Tensor-entanglement renormalization

Traditional mean-field theory is a simple generic variational approach for analyzing various symmetry breaking phases. However, this simple approach only applies to symmetry breaking states with short-range entanglement. Tensor-entanglement renormalization group (TERG) is a generic approach for studying 2D quantum phases with long-range entanglement (such as topological phases) based on a new class of trial wavefucntions - the tensor product states (TPS), also known as projected entangled pair states (PEPS). Those TPS (PEPS) are built from local tensors. They can describe both states with short-range entanglement (such as the symmetry breaking states) and states with long-range entanglement (such as topological/quantum order). TERG is a real space renormalization group algorithm that can efficiently simulate expectation values for TPS wave functions in 2D and higher dimensions. As an attempt in this direction, we demonstrate our algorithm by studying several simple 2D quantum spin models, including both symmetry breaking phase transitions and topological phase transitions. However, as any variational method, the TERG approach could not find all the degenerate ground states for gapped systems and generally could not give out (approximately) correct critical exponent for critical systems. To solve these problems, we study the renormalization group flow of a Lagrangian (partition function) by representing its path integral through a tensor network.
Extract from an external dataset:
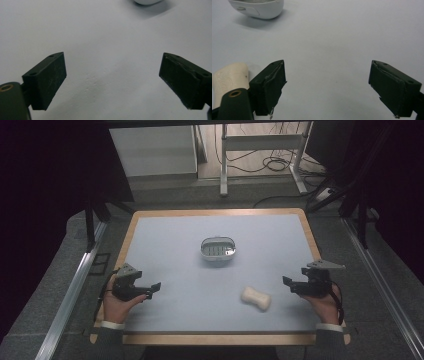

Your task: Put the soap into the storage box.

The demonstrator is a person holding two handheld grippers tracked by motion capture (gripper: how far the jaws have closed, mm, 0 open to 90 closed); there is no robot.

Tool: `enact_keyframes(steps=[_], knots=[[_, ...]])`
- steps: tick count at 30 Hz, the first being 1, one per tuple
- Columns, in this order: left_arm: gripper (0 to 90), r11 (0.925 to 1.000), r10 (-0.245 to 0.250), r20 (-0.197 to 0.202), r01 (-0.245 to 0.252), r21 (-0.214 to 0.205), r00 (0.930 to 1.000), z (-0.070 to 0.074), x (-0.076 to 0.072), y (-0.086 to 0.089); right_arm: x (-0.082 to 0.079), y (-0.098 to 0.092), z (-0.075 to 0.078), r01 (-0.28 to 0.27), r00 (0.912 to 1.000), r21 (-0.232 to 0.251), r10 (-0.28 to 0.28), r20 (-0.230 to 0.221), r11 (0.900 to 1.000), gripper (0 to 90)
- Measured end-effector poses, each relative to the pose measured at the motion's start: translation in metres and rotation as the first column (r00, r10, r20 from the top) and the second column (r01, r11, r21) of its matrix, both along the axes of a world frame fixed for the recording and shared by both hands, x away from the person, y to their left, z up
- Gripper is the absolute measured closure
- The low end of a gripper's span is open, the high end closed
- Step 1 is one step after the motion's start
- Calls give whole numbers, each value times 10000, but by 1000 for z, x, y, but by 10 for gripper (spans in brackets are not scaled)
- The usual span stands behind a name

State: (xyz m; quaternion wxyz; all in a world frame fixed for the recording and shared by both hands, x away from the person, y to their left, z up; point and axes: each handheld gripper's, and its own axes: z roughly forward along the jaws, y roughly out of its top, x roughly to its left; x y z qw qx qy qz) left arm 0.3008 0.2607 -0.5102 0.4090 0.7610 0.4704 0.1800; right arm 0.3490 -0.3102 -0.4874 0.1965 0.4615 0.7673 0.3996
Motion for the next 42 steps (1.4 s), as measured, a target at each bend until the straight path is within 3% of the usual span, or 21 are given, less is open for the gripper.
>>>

Using a tensor-entanglement-filtering renormalization group (TEFRG) method that removes local entanglement and coarse grains the lattice, we show that the renormalization flow of the tensors in the tensor network has a nice fixed-point structure. The isolated fixed-point tensors characterize various phases. The tensor fixed points can describe both the symmetry breaking phases and topological phases. The ground state degeneracy for gapped systems can be easily read out from the fixed point tensor. The scaling dimensions, the central charge and dynamic correlation functions for the critical systems that describe the continuous phase transitions between symmetry breaking and/or topological phases can also be calculated from the TEFRG approach.